Personal information
- Full name: Dimitri Lipoff
- Date of birth: 20 January 1984 (age 42)
- Place of birth: Lyon, France

Team information
- Current team: Al Ahly Women (manager)

Managerial career
- Years: Team
- 2009–2011: Olympique Lyonnais(a)
- 2011–2012: WFC Rossiyanka(a)
- 2011–2012: Russia Women(a)
- 2012–2016: PSG Women(a)
- 2016–2018: Dalian W.F.C.(a)
- 2018–2019: Jiangsu W.F.C.(a)
- 2019–2021: Wuhan Jianghan W.F.C.
- 2021–2023: SSD Napoli Femminile
- 2023–2024: Morocco Women U23
- 2024: Morocco Women U20
- 2024–2026: Al Ahly Women

= Dimitri Lipoff =

French football manager (born 1984)

Dimitri Lipoff (born 20 January 1984) is a French professional football manager and former player who is the current head coach of Al Ahly Women in the Egyptian Women's Premier League.

==Career==

===Training and retraining===

Former amateur player in France and Belgium, Dimitri Lipoff decided to obtain a certain number of diplomas to be able to coach. He holds the UEFA A license (BEF) which he obtained in June 2021.

===Head coach ===

At the end of 2019, this time it was alone that Dimitri Lipoff joined Wuhan Jianghan University. The team won the national championship for the first time in its history in 2020, four years after reaching the Chinese top division. In 2021, Lipoff and her players repeated the performance by winning the Chinese Women's Super League for a second consecutive time.

In 2021, while keeping details confidential, Dimitri Lipoff is in contact with an African selection, which is part of his priority career objectives.

After a season with the Neapolitan club, Lipoff was appointed by the FRMF as coach of the Morocco women's under-23 team on August 14, 2023, for a two-year contract11. He plays his first match at the head of the Moroccan selection, on September 22, 2023, against Iceland in a friendly match at the Mohammed VI Complex. The match ended with a defeat for the Moroccans (3–2). The two teams met again three days later and the match ended in a draw (0-0).

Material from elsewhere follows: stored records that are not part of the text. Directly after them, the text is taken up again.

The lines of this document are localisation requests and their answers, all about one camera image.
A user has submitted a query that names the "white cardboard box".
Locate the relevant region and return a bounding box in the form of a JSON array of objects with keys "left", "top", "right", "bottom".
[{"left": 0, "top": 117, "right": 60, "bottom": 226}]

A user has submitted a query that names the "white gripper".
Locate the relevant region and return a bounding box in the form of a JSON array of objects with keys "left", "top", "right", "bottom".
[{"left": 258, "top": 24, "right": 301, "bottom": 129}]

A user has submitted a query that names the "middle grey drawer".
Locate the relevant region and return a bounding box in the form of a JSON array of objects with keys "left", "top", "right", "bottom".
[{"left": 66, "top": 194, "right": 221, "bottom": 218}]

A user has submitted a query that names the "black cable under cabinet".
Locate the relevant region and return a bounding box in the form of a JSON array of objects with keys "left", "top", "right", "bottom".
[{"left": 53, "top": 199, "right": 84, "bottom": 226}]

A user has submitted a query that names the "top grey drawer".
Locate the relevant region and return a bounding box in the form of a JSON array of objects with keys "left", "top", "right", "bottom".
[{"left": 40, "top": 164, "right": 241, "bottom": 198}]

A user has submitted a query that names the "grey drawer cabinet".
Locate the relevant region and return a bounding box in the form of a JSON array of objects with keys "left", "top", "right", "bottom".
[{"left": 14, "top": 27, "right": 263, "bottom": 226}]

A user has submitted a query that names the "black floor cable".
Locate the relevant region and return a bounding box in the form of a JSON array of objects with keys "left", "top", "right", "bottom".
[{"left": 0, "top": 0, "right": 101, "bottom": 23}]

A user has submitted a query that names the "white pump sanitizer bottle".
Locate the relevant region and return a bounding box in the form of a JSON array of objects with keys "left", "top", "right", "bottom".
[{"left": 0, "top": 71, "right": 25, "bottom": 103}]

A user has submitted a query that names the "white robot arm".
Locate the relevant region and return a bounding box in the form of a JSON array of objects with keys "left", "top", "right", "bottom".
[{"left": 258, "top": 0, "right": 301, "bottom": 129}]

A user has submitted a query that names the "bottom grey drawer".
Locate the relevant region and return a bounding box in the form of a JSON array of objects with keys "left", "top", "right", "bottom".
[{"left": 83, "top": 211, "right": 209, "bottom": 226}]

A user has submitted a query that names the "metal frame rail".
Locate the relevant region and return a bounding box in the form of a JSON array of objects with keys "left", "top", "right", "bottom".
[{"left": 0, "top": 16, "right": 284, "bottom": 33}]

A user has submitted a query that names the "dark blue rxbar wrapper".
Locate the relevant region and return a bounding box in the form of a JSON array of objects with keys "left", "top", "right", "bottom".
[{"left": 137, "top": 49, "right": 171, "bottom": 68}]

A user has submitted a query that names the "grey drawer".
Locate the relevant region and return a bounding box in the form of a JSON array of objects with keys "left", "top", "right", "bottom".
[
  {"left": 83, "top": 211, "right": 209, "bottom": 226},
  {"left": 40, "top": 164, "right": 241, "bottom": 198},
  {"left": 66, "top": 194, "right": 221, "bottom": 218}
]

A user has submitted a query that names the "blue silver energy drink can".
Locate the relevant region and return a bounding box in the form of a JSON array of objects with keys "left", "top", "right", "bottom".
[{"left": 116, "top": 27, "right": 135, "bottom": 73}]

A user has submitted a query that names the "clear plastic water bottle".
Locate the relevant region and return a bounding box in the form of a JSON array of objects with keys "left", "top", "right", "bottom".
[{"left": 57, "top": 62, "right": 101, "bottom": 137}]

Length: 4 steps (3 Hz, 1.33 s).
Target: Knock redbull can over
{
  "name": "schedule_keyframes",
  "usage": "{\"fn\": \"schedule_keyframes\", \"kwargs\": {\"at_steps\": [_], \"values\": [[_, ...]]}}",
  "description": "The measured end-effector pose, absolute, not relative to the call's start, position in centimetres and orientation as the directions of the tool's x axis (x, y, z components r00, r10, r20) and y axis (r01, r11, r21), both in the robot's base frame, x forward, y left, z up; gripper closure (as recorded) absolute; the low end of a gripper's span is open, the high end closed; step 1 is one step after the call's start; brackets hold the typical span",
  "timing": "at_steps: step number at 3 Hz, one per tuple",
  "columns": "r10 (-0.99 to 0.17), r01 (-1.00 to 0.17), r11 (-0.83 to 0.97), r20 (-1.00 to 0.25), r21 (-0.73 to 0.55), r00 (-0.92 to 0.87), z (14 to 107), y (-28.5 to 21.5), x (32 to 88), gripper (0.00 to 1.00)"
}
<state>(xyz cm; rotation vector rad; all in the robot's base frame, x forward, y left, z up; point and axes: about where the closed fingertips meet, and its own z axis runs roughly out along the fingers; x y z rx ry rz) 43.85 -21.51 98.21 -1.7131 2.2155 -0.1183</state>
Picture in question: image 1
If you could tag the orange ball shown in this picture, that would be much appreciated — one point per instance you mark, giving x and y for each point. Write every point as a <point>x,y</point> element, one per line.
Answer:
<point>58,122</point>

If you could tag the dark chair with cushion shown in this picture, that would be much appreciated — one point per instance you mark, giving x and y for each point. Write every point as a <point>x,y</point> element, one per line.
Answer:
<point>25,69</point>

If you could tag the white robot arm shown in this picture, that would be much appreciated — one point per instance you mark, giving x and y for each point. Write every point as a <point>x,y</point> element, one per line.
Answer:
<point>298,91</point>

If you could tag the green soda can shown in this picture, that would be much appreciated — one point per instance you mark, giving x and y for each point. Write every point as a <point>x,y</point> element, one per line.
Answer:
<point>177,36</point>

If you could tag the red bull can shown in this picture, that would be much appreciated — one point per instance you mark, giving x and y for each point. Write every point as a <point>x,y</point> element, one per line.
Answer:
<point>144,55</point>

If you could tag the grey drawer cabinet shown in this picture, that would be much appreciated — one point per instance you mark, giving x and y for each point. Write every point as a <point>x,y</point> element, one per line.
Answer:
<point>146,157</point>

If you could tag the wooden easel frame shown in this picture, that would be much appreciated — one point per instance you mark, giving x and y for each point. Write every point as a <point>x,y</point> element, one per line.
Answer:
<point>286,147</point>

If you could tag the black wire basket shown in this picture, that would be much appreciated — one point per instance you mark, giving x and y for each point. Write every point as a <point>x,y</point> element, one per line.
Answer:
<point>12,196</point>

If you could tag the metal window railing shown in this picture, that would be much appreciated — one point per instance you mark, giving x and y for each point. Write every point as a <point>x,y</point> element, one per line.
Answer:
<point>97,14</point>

Subsequently, still with Morocco, the FRMF appointed him as head coach of the women's under-20 selection, succeeding Stéphane Nado. His first meeting with the selection took place on February 23, 2024, as part of the Pinatar Cup against the Czech Republic. Tournament at the end of which, Morocco finished in 3rd place after its victory against Sweden (2–1).

However, while the selection is preparing for the World Cup, the FRMF decides to part ways with him and announces on May 24, 2024, the amicable termination of his contract.

In July 2024, he took charge of Egypt and was appointed coach of the Al Ahly FC Women's team.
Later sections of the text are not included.